** These views are not affiliated or held by Hollins University. These are my own individual views and experiences. **
I walk down my hall on my way to class. I look at most people’s doors as I pass by. I feel a weight steady growing on my chest at each door I pass. I walk out my dorm and instantly the dread and despair is characterized in everything. It rained last night. I don’t hear leaves crumpled or stepped on. I don’t hear the squirrels or even see them run across my path. It’s like they know it’s a sad day for America. Everything is dull and gray. Just yesterday, it was a warm, bright, and hopeful day. Today is the total opposite. I worry for the lives of everyone on my campus. I live on a campus that has more intersectional identities than I have ever seen. I go to an all-women’s college. I see women who are scared because they are women. I see people who are scared because they are people of color. I see people who are scared because they are on the LGBTQ+ spectrum. I see people who are scared because they may be a part of each identity.
People shouldn’t have to be sincerely scared of their next president. The suicide hotlines should not be overwhelmed and busy. I should not have to scroll through my Facebook timeline and read posts about fear from marginalized groups. I shouldn’t have to unfollow or unfriend old “friends” because they support a man with such views. I shouldn’t have to offer my hugs in a negative light. I shouldn’t have to lay down blankets and pillows for a friend who is too scared to sleep in her own room. I shouldn’t have to hold my friends as they cry at 3 AM, fearing for their lives and their family’s lives.
But I did have to comfort them in the wee hours of the night as they shook and sobbed. I did have to sit there on the common room floor and feel powerless. I did have to shed tears as I watched my brave, strong, intelligent, amazing friends break down. I did have to see a side of them I had hoped I wouldn’t see.
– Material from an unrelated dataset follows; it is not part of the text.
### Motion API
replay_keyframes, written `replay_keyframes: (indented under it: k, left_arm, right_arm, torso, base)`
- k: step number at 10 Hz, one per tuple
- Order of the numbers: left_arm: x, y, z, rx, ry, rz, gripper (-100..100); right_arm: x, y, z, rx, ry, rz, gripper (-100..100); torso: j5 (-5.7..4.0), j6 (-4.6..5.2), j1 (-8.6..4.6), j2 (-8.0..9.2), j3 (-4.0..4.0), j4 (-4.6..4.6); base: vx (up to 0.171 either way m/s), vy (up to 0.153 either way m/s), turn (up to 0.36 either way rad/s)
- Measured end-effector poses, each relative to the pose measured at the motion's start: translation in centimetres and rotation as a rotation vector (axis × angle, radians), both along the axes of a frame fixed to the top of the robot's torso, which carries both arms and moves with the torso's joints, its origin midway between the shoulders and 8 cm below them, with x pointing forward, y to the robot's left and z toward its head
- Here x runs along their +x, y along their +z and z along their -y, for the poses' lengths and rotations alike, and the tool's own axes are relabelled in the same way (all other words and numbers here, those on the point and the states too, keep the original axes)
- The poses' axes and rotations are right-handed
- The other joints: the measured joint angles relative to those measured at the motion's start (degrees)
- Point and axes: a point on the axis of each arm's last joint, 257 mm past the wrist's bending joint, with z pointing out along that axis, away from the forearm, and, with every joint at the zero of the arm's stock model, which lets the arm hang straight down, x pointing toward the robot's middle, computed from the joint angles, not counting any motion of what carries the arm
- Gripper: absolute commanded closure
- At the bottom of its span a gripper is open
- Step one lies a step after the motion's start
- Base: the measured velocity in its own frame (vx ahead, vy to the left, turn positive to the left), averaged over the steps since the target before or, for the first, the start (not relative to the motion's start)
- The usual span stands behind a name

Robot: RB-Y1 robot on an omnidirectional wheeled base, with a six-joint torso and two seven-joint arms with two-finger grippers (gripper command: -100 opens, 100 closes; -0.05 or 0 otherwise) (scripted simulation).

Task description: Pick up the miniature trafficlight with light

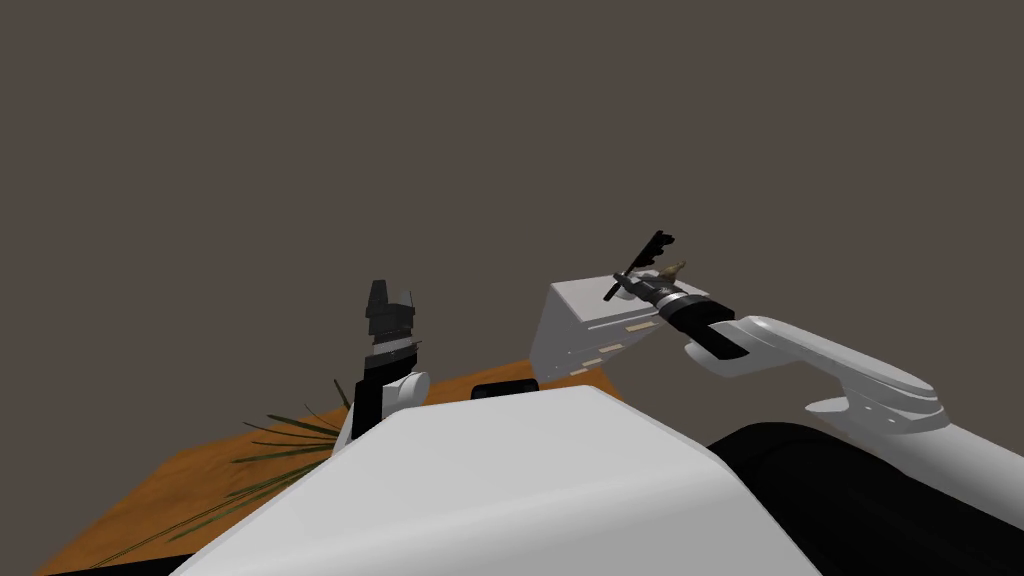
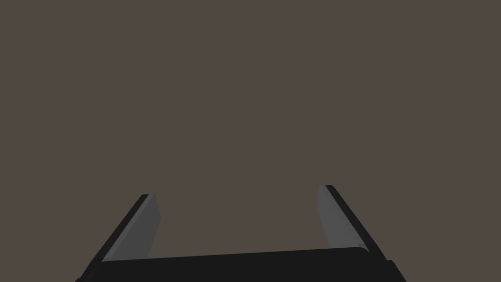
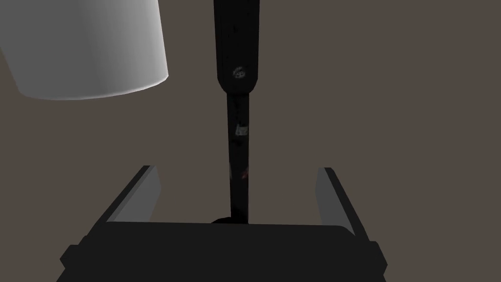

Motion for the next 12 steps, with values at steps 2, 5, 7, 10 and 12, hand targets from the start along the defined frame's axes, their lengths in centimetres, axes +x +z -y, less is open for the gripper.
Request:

I did have to hold back my own tears for them, because if I had let myself do so then I might have ended up throwing up. I might have punched a hole into my computer screen. I might have ran into the cold, onto the soccer field and screamed obscenities as the rain smacked me in the face.
This is not a happy day for the majority of my campus. The majority of people are offering their love, their ear, their warm embrace, their room as a safe space, and their support. I love seeing my community support each other, but I wish it wasn’t like this. I prefer to see my community come together as we climb a mountain; not rally because we have a sexist, a racist, a misogynistic, a bigot, an anti-LGBTQ+ monster as the next person to run our country.
This day was supposed to be historical. Women across the nation were supposed to win. LGBTQ+ people were supposed to win. People of color were supposed to win. Allies of these groups and many more were supposed to win. But instead, people are skipping classes and comforting each other because of the fear and divide this country has felt in the last 8 hours. The progress this country has made, has now backtracked about 30 steps.
I’m not looking to start anything or cause an even bigger divide. No, the point of this article is to offer my support for all those who wept as CNN reported that Hillary conceded the election. I am here for you. I offer you my love, my light, and my support. We won’t let the bigot get us down. But today, cry. Cry and cope as you need to.
The point of this article is to shed some light on the kind of country Trump has already created. To shed some light on the lives of people Trump voters and supporters have affected. I want this to be informative. I want you to think about what is happening in our country outside your little bubble. I want you to be concerned.